Weekend Reading
“Gladiatorial games are believed to find their origins in the burial rituals of the Etruscans, who inhabited the Italian peninsula from about the eighth to third century b.c. Frescoes in tombs dating to the fourth century b.c. in the regions of Lucania and Campania in southern Italy depict funeral games held to honor fallen warriors in which captured enemies were forced to fight. Since the beginning, then, these contests were as much ritual as spectacle … Behind a day in the arena was a well-organized professional system. ‘We know that there were schools where gladiators were coached by experienced trainers and that they were well fed and received medical care,’ (archaeologist Martin Steskal of the Austrian Archaeological Institute) says. Sources indicate that gladiator schools even had specialized doctors on call. The physician Galen, who lived in the Anatolian city of Pergamon in the mid-second century a.d., writes that no gladiators died over a five-year period when he provided them with medical care. ‘Galen likely learned about medicine from, among others, his predecessor, the Ephesian physician Rufus,’ says Steskal. ‘The last thing a school owner wanted was for his gladiator to die. If a gladiator died in his first fight, it would mean all that investment was wasted.’” (Toga Ildun/Archaeology magazine)

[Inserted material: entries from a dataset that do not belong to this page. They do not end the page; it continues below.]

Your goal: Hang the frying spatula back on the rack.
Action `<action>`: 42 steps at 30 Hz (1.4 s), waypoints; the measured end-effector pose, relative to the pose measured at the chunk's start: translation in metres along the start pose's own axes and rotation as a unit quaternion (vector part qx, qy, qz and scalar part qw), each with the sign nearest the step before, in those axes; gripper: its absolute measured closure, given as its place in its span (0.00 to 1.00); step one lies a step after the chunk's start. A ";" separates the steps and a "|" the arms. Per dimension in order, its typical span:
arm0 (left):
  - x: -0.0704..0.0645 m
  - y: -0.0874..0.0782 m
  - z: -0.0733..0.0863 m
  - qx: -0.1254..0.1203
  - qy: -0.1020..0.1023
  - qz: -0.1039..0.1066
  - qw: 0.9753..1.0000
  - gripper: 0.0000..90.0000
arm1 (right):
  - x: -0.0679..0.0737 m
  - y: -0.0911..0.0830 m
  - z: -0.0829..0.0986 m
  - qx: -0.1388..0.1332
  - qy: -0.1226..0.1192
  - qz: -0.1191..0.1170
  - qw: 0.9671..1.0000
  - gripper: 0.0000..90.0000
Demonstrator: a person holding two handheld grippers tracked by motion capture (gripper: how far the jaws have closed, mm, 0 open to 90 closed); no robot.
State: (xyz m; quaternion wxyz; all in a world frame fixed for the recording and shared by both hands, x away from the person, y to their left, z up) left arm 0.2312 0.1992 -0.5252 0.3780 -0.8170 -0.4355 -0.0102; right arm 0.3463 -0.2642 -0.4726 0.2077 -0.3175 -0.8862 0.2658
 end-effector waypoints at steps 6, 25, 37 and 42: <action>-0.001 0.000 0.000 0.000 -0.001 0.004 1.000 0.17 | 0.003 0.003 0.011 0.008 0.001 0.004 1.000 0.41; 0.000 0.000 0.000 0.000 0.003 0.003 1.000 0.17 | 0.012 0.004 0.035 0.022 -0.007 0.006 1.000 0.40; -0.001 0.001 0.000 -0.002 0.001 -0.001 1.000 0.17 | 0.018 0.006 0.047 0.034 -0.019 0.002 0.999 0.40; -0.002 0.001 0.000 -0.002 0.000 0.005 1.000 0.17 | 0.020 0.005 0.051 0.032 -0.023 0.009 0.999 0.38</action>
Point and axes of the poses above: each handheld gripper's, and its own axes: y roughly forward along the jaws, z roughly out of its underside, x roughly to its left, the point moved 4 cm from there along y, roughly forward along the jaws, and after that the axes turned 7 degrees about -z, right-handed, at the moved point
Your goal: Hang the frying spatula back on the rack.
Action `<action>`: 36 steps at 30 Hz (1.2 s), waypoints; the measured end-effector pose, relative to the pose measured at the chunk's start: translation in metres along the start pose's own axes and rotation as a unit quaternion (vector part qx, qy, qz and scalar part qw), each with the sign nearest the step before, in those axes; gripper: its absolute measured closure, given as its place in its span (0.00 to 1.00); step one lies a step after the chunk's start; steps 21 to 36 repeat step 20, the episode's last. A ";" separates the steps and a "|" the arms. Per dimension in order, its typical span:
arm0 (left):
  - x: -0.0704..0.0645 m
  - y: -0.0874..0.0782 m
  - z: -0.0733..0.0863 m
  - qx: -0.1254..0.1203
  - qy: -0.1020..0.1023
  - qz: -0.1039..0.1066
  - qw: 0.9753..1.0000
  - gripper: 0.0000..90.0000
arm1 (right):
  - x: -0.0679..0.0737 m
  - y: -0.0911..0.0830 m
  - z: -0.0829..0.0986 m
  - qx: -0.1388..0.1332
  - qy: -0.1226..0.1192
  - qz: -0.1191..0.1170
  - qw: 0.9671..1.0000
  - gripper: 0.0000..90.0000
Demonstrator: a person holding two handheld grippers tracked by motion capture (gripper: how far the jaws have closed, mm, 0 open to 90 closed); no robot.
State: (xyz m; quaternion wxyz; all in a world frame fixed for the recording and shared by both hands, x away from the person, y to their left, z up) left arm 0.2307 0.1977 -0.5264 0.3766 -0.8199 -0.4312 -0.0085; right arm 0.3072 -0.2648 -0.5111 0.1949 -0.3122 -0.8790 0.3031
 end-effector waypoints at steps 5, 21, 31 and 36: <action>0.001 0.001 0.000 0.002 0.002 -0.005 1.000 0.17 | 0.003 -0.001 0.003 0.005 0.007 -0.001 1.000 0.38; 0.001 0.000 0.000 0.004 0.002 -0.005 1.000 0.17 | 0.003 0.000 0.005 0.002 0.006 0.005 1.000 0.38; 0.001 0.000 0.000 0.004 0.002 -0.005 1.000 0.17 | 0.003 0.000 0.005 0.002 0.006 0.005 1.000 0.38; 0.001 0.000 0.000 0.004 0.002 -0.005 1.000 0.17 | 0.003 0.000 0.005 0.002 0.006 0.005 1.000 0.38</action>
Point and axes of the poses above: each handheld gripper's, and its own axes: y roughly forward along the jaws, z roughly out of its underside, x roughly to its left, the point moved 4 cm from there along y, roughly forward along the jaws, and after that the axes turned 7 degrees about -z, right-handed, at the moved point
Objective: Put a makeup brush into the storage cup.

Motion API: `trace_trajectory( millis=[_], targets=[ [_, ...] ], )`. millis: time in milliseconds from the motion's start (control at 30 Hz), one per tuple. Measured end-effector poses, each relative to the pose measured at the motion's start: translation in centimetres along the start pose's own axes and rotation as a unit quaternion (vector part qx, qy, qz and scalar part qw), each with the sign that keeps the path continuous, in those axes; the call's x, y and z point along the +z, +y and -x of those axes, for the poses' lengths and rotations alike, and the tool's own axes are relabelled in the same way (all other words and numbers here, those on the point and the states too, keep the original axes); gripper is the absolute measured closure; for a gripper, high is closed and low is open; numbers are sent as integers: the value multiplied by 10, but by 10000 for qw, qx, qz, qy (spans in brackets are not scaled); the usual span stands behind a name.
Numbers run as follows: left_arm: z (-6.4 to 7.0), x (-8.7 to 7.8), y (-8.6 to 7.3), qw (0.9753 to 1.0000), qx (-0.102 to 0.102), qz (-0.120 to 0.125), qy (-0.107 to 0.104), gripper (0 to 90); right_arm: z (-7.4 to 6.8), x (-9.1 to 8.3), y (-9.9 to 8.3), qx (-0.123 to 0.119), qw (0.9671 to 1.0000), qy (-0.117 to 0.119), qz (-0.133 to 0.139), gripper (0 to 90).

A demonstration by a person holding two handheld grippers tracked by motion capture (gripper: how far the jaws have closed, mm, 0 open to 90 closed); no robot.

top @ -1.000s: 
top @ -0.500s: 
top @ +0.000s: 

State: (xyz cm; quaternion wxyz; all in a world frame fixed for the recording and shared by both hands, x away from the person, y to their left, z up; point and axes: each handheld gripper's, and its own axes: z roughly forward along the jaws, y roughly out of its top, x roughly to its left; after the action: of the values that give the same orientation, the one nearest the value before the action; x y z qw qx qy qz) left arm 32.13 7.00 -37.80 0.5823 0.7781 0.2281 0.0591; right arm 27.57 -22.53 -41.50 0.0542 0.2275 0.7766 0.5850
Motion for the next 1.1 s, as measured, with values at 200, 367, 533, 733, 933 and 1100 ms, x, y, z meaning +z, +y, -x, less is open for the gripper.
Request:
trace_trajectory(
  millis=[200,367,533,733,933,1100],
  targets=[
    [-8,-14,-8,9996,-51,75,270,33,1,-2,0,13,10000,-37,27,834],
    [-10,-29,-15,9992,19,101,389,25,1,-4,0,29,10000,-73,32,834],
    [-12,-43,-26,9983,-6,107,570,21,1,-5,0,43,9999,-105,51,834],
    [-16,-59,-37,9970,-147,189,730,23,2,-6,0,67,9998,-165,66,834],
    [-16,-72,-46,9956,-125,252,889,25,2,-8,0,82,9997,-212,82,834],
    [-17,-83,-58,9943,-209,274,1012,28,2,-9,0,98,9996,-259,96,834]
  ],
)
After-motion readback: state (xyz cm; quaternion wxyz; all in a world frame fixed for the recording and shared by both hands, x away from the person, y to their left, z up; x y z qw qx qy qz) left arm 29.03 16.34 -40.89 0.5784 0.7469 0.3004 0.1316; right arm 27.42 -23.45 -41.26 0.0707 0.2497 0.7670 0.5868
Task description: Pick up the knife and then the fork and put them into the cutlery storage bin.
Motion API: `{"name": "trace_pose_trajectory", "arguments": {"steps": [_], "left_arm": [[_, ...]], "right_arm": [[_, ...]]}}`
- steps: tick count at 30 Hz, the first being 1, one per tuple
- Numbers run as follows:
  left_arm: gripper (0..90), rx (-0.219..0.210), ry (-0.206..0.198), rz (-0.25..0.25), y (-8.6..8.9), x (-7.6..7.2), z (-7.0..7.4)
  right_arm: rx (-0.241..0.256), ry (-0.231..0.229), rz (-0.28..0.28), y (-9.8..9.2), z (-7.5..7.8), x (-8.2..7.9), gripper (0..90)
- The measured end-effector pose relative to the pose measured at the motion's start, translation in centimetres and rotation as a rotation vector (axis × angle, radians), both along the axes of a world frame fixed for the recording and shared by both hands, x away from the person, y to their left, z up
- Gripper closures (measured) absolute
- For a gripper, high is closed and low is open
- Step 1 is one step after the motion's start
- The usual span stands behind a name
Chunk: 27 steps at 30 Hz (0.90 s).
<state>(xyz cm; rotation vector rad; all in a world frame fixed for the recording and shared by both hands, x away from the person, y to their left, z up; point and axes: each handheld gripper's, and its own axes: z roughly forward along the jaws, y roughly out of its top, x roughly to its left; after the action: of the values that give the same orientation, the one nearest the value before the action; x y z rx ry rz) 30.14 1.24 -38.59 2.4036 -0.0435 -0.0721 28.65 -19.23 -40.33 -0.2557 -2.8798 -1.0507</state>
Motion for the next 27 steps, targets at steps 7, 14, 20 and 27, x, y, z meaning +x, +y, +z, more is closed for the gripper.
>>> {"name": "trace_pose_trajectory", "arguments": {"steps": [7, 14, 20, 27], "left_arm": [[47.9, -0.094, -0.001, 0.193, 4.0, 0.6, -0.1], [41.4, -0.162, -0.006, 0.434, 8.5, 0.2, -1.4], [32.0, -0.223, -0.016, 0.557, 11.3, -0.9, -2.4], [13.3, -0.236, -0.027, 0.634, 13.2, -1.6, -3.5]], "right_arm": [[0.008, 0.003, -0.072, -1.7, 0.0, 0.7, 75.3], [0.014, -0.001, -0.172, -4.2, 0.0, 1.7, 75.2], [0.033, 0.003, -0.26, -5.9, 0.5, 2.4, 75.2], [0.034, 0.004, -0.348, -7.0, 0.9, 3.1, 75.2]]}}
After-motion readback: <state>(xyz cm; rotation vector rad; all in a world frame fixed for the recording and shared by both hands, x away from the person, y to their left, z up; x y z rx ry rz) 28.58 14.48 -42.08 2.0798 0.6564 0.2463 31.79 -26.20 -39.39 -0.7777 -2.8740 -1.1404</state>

“Donald Trump has returned to Madison Square Garden tonight to attend an Ultimate Fighting Championship event at the New York City arena. The president-elect returned to the famed venue just weeks after his controversial campaign rally there. Attendees met him with thundering cheers as he entered alongside UFC CEO Dana White, billionaire ally Elon Musk, cabinet pick Robert F. Kennedy Jr. and Speaker of the House Mike Johnson. Popular podcaster Joe Rogan also attended, greeted Trump with a friendly handshake. Meanwhile, Trump continues to fill key posts in his second administration and tonight named fracking CEO Chris Wright as his choice for energy secretary. Wright, CEO of Denver-based Liberty Energy, is a vocal advocate of oil and gas development and one of the industry’s loudest voices against efforts to fight climate change.” (Oliver O’Connell and Rhian Lubin/The Independent)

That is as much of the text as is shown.